What to do: Select the lines below containing the word "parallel".

--------------------

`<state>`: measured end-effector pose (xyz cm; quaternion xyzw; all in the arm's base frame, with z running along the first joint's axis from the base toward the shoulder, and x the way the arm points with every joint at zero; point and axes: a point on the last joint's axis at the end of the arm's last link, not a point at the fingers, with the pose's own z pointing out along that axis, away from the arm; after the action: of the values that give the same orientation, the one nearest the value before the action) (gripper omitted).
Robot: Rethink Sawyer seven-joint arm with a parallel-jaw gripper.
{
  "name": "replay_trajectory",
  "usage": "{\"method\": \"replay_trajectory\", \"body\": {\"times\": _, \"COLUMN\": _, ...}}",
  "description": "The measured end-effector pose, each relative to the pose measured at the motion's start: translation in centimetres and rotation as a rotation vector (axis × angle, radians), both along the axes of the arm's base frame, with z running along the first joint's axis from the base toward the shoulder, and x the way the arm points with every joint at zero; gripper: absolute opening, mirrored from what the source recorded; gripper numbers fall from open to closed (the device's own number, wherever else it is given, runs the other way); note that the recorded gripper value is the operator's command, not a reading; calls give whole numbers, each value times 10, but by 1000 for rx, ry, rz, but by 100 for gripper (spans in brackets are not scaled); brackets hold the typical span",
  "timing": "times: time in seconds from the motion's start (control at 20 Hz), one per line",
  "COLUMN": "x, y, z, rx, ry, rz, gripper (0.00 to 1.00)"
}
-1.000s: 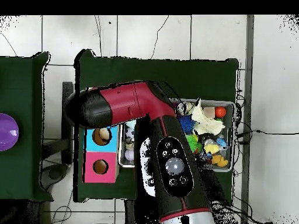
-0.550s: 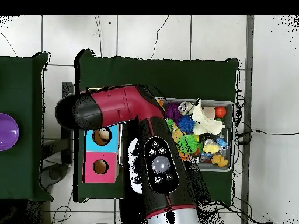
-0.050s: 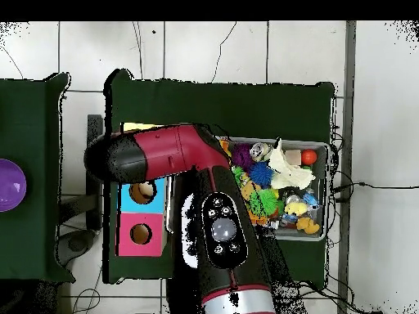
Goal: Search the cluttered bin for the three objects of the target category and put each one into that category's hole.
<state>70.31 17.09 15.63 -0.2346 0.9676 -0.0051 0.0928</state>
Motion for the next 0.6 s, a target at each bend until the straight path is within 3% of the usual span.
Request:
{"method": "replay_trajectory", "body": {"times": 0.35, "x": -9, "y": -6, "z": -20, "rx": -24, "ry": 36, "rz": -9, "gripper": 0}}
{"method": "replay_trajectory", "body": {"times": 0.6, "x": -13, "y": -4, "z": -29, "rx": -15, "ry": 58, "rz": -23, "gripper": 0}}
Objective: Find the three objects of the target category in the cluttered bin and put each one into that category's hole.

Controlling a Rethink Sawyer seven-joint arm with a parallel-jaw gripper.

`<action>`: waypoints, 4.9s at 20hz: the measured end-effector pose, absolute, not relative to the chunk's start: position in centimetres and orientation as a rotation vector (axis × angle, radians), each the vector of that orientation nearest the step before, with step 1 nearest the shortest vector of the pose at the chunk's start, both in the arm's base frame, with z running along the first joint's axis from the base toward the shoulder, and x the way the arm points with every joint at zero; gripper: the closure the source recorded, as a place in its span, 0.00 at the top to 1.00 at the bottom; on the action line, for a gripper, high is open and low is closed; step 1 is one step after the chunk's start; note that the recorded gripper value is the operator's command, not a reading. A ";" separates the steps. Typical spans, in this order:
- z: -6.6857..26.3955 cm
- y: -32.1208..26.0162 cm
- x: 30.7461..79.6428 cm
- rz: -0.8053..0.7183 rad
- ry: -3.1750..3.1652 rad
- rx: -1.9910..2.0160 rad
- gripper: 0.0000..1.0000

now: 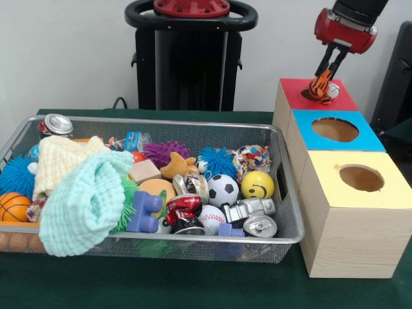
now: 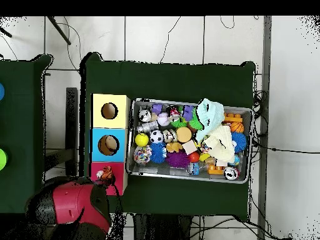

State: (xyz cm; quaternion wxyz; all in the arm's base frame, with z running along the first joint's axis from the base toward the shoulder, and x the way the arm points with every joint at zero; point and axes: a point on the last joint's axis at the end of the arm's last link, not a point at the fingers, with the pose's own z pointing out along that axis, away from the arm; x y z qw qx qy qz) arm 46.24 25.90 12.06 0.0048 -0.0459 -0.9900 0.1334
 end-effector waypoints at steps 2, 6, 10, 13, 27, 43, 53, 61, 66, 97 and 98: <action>11.6 25.5 46.9 0.424 -3.098 -0.155 0.00; 11.1 25.0 47.5 0.431 -3.092 -0.169 0.00; 11.0 24.8 47.6 0.431 -3.090 -0.176 0.00; 11.0 24.8 47.7 0.431 -3.090 -0.178 0.00; 11.0 24.5 47.1 0.428 -3.093 -0.183 0.00; 9.1 22.2 43.8 0.423 -3.138 -0.209 0.00; 8.9 22.0 43.1 0.416 -3.169 -0.207 0.00; 8.9 22.0 43.1 0.417 -3.170 -0.203 0.00; 8.9 22.5 42.9 0.416 -3.173 -0.196 0.00; 8.3 24.2 42.6 0.376 -3.190 -0.217 1.00; 8.3 24.2 42.6 0.375 -3.189 -0.217 1.00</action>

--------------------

Solution to this problem:
Robot: Rethink Sawyer seven-joint arm with a parallel-jaw gripper.
Controlling a Rethink Sawyer seven-joint arm with a parallel-jaw gripper.

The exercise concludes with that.